What to work on: Copy word for word the lines of the records below, beginning at the one with "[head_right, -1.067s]" and finishing at the one with "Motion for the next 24", ends included, but none of the pictures.
=== Listed records ===
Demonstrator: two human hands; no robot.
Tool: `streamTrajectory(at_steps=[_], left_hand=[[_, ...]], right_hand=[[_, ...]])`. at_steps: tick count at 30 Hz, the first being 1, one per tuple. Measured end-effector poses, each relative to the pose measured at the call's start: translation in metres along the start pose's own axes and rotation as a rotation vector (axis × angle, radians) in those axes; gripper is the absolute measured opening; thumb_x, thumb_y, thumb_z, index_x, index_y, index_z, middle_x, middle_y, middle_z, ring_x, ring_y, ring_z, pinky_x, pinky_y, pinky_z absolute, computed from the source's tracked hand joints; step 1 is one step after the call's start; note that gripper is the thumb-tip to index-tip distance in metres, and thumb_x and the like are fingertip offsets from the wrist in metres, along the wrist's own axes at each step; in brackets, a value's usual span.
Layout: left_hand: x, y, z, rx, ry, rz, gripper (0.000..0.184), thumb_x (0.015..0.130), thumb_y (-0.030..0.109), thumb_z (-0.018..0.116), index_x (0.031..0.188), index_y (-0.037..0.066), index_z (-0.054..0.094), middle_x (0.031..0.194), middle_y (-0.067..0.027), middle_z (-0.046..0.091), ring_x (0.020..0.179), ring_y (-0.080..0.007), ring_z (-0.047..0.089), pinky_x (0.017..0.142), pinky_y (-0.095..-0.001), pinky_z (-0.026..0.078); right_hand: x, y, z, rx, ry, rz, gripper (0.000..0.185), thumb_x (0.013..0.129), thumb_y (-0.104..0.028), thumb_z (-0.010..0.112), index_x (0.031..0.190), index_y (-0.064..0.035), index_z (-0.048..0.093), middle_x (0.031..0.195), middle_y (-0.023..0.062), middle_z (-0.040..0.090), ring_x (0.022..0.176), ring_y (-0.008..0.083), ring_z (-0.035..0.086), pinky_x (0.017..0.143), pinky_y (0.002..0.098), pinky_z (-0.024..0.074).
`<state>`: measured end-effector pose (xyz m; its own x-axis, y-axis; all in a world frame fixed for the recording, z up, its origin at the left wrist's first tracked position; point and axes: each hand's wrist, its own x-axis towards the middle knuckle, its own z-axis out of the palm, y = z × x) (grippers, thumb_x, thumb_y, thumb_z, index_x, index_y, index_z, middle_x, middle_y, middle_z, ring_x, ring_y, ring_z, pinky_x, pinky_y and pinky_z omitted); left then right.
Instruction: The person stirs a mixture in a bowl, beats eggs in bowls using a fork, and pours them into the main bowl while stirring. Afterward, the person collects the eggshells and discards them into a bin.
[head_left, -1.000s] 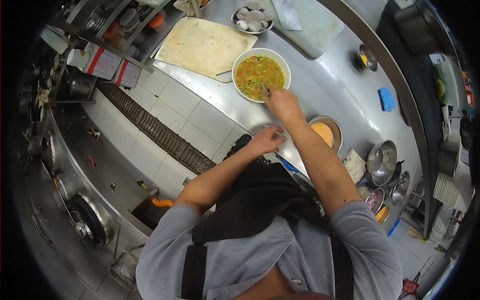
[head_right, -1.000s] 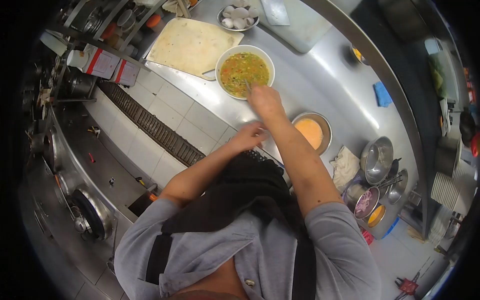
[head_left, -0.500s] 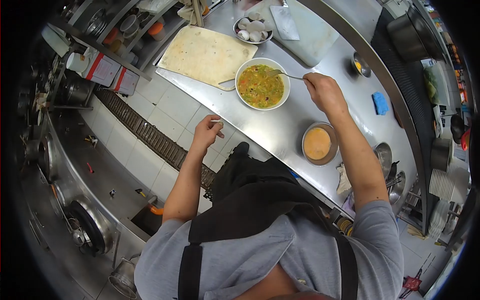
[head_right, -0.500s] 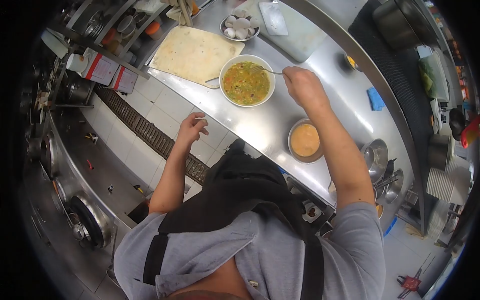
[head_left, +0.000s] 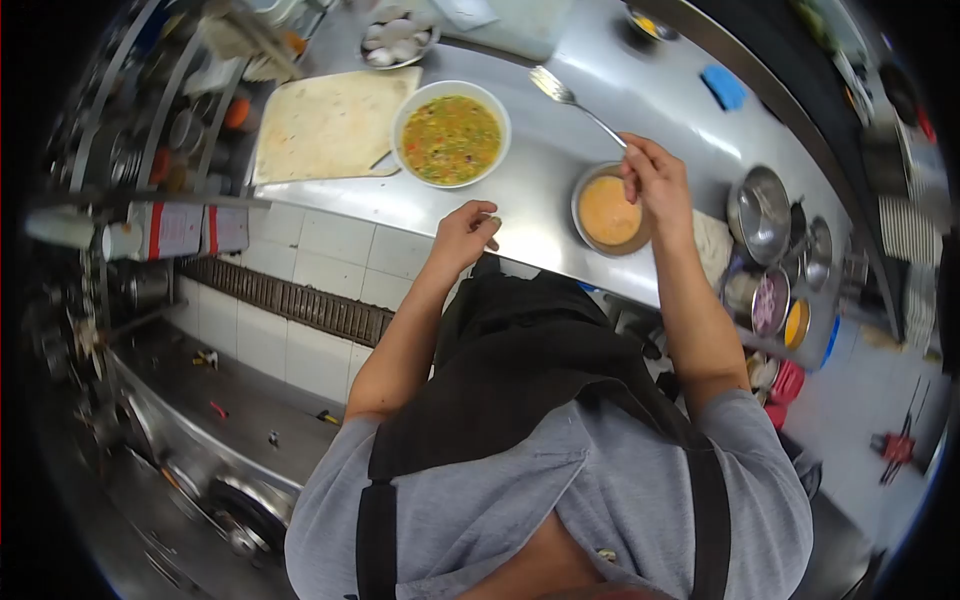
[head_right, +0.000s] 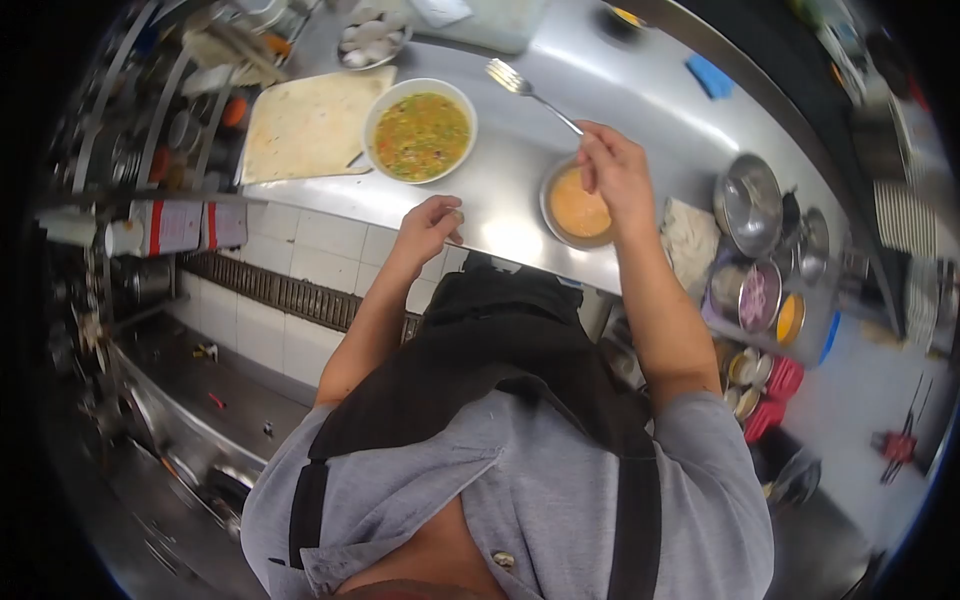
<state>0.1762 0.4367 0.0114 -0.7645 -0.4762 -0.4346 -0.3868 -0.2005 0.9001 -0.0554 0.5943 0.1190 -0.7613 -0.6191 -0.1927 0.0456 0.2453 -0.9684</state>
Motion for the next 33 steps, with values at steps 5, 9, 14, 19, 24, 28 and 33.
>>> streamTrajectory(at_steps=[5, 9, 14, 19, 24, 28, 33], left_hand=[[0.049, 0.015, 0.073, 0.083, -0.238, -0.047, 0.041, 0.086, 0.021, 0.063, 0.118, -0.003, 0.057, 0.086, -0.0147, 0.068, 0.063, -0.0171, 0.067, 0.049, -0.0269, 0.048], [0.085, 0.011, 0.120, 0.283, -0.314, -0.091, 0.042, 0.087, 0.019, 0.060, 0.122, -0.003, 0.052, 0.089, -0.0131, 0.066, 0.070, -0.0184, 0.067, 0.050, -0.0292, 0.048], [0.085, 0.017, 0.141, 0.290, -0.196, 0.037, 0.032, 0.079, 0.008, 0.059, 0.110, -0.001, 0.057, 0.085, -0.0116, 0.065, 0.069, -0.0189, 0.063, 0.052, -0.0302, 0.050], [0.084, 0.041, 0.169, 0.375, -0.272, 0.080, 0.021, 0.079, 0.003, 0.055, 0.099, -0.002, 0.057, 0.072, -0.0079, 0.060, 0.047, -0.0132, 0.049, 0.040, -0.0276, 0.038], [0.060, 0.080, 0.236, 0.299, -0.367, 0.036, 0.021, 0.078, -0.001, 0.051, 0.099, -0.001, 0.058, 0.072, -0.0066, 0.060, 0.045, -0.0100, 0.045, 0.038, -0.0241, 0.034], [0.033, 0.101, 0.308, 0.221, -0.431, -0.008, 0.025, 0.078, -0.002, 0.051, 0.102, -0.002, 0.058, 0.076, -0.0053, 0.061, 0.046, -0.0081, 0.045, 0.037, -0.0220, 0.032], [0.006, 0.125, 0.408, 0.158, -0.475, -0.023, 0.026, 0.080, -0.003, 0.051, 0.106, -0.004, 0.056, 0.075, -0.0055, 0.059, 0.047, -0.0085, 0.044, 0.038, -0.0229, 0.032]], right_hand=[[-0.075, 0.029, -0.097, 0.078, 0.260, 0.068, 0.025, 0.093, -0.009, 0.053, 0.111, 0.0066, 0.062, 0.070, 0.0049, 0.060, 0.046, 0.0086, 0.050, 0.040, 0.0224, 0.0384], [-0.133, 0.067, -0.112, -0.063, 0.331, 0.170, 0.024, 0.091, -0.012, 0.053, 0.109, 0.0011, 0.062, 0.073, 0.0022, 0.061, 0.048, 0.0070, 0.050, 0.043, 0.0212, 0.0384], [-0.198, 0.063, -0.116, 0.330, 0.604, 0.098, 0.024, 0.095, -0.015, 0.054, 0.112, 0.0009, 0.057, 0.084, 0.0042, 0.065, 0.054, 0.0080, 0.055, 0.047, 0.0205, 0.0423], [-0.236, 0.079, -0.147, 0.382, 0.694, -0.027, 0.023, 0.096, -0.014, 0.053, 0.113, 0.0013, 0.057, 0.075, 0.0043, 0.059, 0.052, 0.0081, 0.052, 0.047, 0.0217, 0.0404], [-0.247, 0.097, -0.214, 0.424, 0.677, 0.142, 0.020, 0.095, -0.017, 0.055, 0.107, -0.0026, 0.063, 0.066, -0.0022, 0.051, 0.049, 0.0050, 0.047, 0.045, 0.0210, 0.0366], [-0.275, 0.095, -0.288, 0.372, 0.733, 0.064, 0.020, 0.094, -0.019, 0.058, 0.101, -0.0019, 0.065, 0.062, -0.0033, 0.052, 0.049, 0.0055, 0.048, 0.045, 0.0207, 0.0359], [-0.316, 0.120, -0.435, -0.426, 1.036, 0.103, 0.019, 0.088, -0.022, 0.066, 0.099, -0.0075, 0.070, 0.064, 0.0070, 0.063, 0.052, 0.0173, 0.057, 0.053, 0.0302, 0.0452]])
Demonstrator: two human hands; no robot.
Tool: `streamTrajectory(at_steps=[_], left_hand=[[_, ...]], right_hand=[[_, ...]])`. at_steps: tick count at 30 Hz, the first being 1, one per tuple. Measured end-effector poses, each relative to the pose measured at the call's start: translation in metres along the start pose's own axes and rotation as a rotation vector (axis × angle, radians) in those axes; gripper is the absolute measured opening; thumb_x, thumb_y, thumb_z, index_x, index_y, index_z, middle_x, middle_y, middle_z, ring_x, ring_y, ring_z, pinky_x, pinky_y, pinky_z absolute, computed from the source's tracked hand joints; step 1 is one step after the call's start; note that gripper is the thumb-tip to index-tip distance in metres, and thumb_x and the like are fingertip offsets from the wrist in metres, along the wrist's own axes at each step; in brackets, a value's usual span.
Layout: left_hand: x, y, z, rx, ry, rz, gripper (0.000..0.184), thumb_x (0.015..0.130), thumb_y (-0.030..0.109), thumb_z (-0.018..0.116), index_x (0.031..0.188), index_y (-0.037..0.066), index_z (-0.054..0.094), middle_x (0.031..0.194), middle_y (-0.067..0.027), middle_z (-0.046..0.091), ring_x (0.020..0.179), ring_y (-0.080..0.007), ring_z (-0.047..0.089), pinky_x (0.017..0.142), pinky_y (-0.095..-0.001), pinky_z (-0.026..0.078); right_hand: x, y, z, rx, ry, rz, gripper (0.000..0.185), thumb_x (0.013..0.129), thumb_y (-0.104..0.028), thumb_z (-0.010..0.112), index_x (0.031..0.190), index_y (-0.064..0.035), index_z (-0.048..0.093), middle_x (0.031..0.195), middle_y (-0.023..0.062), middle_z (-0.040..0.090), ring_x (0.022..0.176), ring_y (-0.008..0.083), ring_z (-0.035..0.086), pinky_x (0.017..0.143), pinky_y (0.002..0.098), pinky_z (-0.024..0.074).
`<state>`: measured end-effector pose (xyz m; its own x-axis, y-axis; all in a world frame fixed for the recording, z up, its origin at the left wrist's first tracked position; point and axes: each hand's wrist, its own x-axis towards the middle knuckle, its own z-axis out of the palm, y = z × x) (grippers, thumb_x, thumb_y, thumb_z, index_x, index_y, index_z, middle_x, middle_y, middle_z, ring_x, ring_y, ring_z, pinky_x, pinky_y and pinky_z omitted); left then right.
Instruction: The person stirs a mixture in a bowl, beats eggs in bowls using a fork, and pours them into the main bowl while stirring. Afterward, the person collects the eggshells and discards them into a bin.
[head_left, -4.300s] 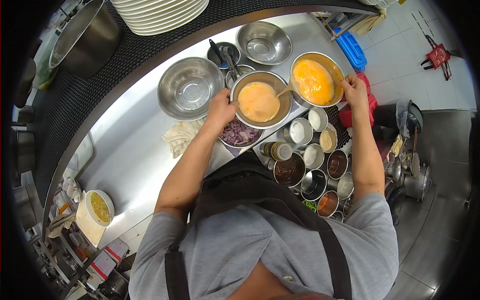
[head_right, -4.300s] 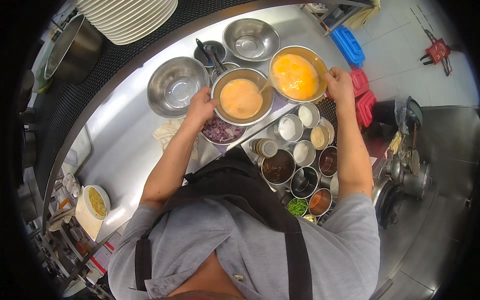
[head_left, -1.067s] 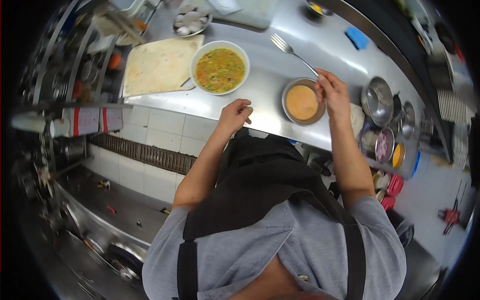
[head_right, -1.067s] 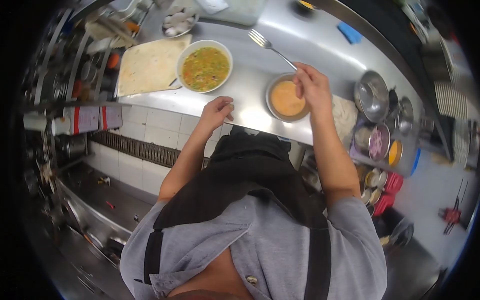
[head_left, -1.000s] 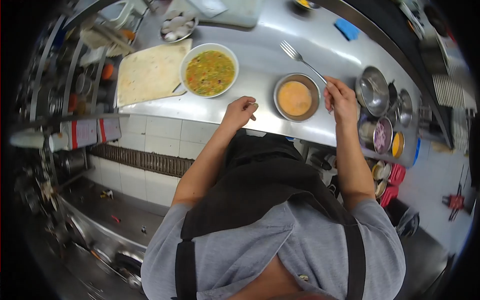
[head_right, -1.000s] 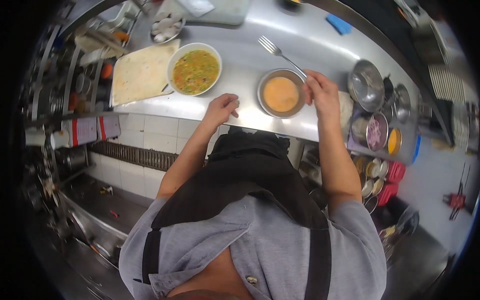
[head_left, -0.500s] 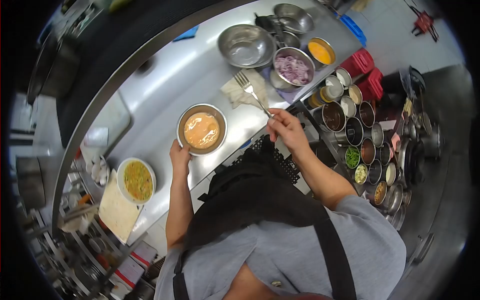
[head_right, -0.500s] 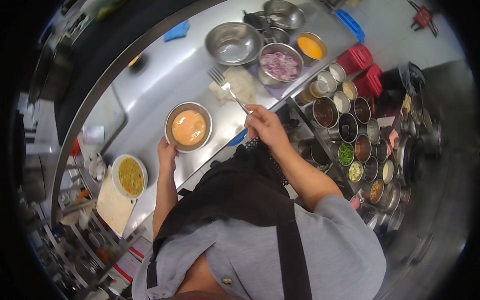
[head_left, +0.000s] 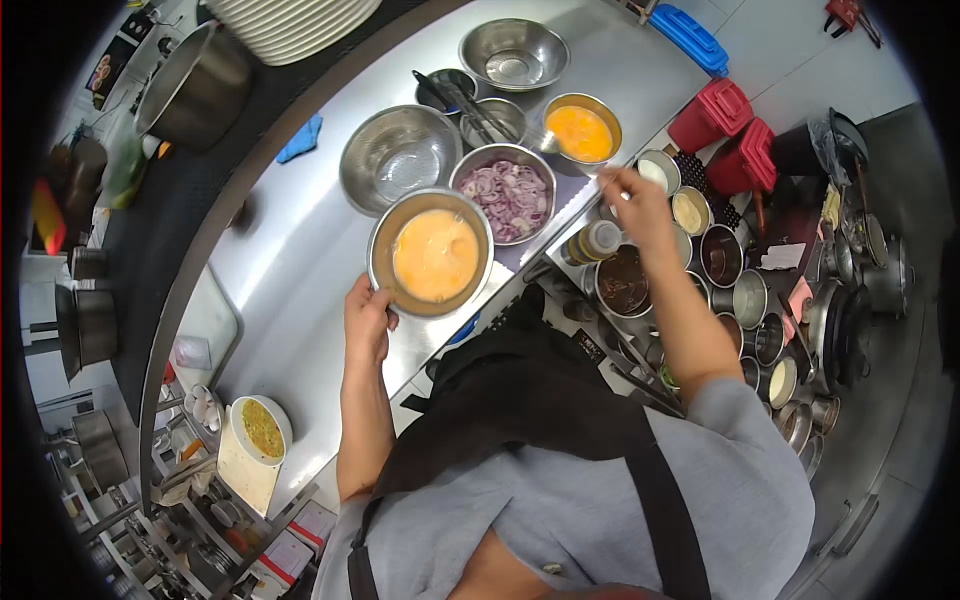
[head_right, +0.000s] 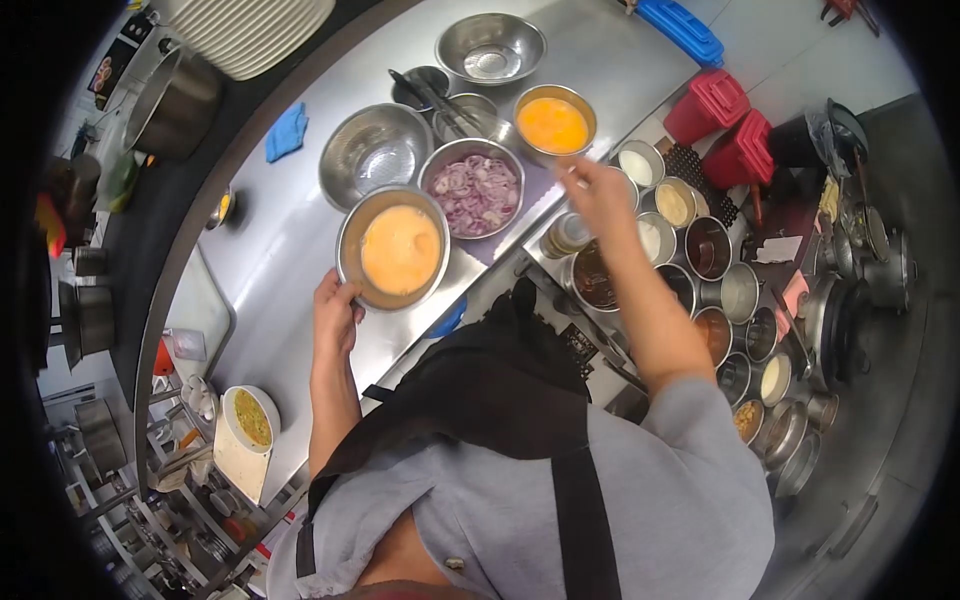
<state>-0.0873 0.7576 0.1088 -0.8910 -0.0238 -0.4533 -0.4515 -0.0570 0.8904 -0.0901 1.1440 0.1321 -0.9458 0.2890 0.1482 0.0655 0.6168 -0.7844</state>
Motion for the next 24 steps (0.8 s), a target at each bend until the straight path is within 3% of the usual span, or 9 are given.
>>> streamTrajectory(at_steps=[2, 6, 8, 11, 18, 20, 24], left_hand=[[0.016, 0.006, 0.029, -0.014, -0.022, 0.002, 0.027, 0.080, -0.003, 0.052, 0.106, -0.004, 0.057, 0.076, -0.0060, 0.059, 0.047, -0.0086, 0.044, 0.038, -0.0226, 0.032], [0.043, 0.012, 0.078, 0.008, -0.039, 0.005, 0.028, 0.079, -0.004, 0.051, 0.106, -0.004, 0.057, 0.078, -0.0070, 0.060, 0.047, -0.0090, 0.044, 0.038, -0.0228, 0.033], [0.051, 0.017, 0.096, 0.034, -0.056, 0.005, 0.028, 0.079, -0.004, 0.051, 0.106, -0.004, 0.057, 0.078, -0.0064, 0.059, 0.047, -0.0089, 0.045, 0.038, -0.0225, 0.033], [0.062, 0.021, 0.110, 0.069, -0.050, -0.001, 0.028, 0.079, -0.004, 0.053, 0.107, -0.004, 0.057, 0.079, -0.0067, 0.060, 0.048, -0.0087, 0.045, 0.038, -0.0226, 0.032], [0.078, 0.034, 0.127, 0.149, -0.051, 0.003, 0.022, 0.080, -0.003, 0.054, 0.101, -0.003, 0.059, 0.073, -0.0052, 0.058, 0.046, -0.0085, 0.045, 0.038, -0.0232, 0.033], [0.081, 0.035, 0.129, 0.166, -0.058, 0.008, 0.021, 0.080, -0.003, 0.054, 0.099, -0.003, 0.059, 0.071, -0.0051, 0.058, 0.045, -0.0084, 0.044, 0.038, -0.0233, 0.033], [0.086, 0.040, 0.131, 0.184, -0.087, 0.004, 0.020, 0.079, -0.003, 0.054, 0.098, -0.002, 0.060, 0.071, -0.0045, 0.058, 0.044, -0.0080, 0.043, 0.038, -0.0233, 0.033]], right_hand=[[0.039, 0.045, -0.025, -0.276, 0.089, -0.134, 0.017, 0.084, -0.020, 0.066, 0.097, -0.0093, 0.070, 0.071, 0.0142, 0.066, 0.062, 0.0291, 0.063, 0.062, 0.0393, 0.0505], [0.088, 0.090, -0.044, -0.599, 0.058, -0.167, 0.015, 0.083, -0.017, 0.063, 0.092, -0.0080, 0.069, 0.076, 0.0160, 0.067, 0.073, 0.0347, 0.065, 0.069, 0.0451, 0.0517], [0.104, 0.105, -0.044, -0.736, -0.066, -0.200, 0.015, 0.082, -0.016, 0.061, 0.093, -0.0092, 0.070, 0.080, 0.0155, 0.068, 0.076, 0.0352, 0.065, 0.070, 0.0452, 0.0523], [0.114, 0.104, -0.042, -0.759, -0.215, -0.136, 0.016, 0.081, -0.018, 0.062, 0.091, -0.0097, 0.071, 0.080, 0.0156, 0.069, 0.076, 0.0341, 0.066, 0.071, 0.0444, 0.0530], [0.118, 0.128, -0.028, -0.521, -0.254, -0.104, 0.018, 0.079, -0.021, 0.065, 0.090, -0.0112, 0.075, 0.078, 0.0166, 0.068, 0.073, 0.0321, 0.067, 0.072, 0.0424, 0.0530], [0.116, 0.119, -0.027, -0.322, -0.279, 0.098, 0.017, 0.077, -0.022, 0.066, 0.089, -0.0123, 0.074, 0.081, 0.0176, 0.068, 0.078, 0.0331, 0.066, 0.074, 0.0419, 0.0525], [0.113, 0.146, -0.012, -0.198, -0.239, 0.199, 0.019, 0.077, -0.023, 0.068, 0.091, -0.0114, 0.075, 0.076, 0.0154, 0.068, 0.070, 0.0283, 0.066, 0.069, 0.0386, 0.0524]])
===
Answer to this exercise:
[head_right, -1.067s] 
[head_left, -1.000s] 
[head_right, -1.000s] 
[head_left, -0.500s] 
[head_right, -0.500s] 
[head_left, +0.000s] 
[head_right, +0.000s] 
<state>-0.0873 0.7576 0.1088 -0.8910 -0.0238 -0.4533 -0.4515 -0.0570 0.8904 -0.0901 1.1440 0.1321 -0.9458 0.2890 0.1482 0.0655 0.6168 -0.7844</state>
Motion for the next 24 steps (0.8 s), a target at each bend until the straight path is within 3% of the usual span, or 9 are given.

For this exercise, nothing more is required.